Tutek - Jak wywalić lambdę przy PC
Taki hint dla szukających rozwiązań w języku language. -> Lambda O2 sensor disconnection removal in Suzuki SV1000 2003 od DL1000
W wielu miejscach czytałem, że jak się zakłada Power Commandera, to warto odłączyć sondę lambda. No i to się robi tak, że wypina się wtyczkę a potem przecina kabel na pinie 23 żeby nie pokazywał się FI błąd. Niestety nie ma wielu zdjęć, który to właściwie jest ten kabel 23. Stąd wyciągam pomocną dłoń, do wszystkich, którzy są na etapie takim jak ja przed weekendem.
Lambda wychodzi sobie po prawej stronie motocykla.
Kostka do rozpięcia jest pod bakiem w zasadzie przy siodle.
Po rozpięciu warto zabezpieczyć, żeby się do końcówek woda nie lała jeśli kiedyś ktoś by chciał spiąć z powrotem
Ja dodatkowo założyłem kondomy z uciętych palców od gumowej rękawiczki).
No i jak się patrzy na jedyne zdjęcie w internecie pokazujące pin 23 to trzeba uważać,
bo jest to zdjęcie gniazda w ecu a nie wtyczki, która jest jego lustrzanym odbiciem.
Internet mówi, ze kabel jest czarny z białym, a u mnie takiego nie było w skrajnych położeniach kostki. Na szczęście na kostce od strony kabli jest wytłoczone, który to jest ten kabel do pinu 23.

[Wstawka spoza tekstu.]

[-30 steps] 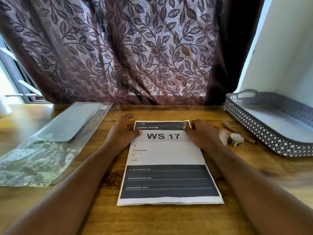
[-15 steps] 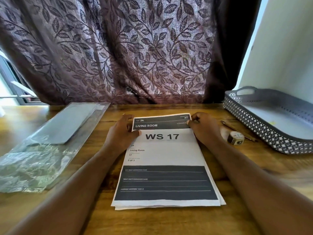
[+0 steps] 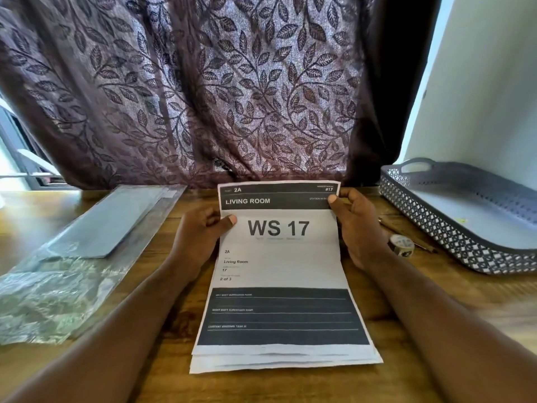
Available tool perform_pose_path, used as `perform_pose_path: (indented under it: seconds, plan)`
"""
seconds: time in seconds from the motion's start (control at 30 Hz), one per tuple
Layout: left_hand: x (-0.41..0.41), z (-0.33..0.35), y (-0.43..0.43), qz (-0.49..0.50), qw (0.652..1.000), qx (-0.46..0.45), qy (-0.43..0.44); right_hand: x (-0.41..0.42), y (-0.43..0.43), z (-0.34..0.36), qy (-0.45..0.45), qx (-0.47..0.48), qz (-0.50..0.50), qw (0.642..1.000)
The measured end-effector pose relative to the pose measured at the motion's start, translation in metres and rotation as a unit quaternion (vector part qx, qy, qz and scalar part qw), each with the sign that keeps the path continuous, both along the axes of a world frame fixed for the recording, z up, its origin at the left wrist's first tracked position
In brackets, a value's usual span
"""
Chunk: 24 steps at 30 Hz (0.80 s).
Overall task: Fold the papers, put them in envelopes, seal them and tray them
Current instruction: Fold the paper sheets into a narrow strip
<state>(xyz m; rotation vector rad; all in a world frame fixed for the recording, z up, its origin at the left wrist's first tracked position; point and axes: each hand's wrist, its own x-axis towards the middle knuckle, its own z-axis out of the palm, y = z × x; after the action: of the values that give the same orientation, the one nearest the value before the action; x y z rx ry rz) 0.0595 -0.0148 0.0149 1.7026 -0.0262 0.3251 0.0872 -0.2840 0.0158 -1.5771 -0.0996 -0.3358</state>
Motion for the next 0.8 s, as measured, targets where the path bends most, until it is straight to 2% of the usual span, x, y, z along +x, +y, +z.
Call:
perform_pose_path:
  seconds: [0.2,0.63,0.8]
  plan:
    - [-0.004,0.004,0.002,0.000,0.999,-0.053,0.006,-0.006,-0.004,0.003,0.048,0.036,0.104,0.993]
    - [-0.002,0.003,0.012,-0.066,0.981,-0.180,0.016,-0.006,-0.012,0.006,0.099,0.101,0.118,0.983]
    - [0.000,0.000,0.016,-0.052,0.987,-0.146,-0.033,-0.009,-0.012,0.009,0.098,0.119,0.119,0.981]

Uciąć i zabezpieczyć, a potem enjoy the ride.
Subiektywne odczucia po wycięciu lambdy i z założonym PC3
- mniej hamuje silnikiem
- równiej pracuje na wolnych obrotach
- nieznacznie szybciej się wkręca na obroty
- wcześniej strzela przy schodzeniu z obrotów – u mnie strzelał gdy hamując schodziłem poniżej 3k obrotów (przy niskim ciśnieniu atmosferycznym, lub deszczu bardziej), a teraz strzela w zasadzie zaraz po ostrym ujęciu gazu, za to słabiej – ale jeszcze nie było deszczu to nie wiem jak będzie.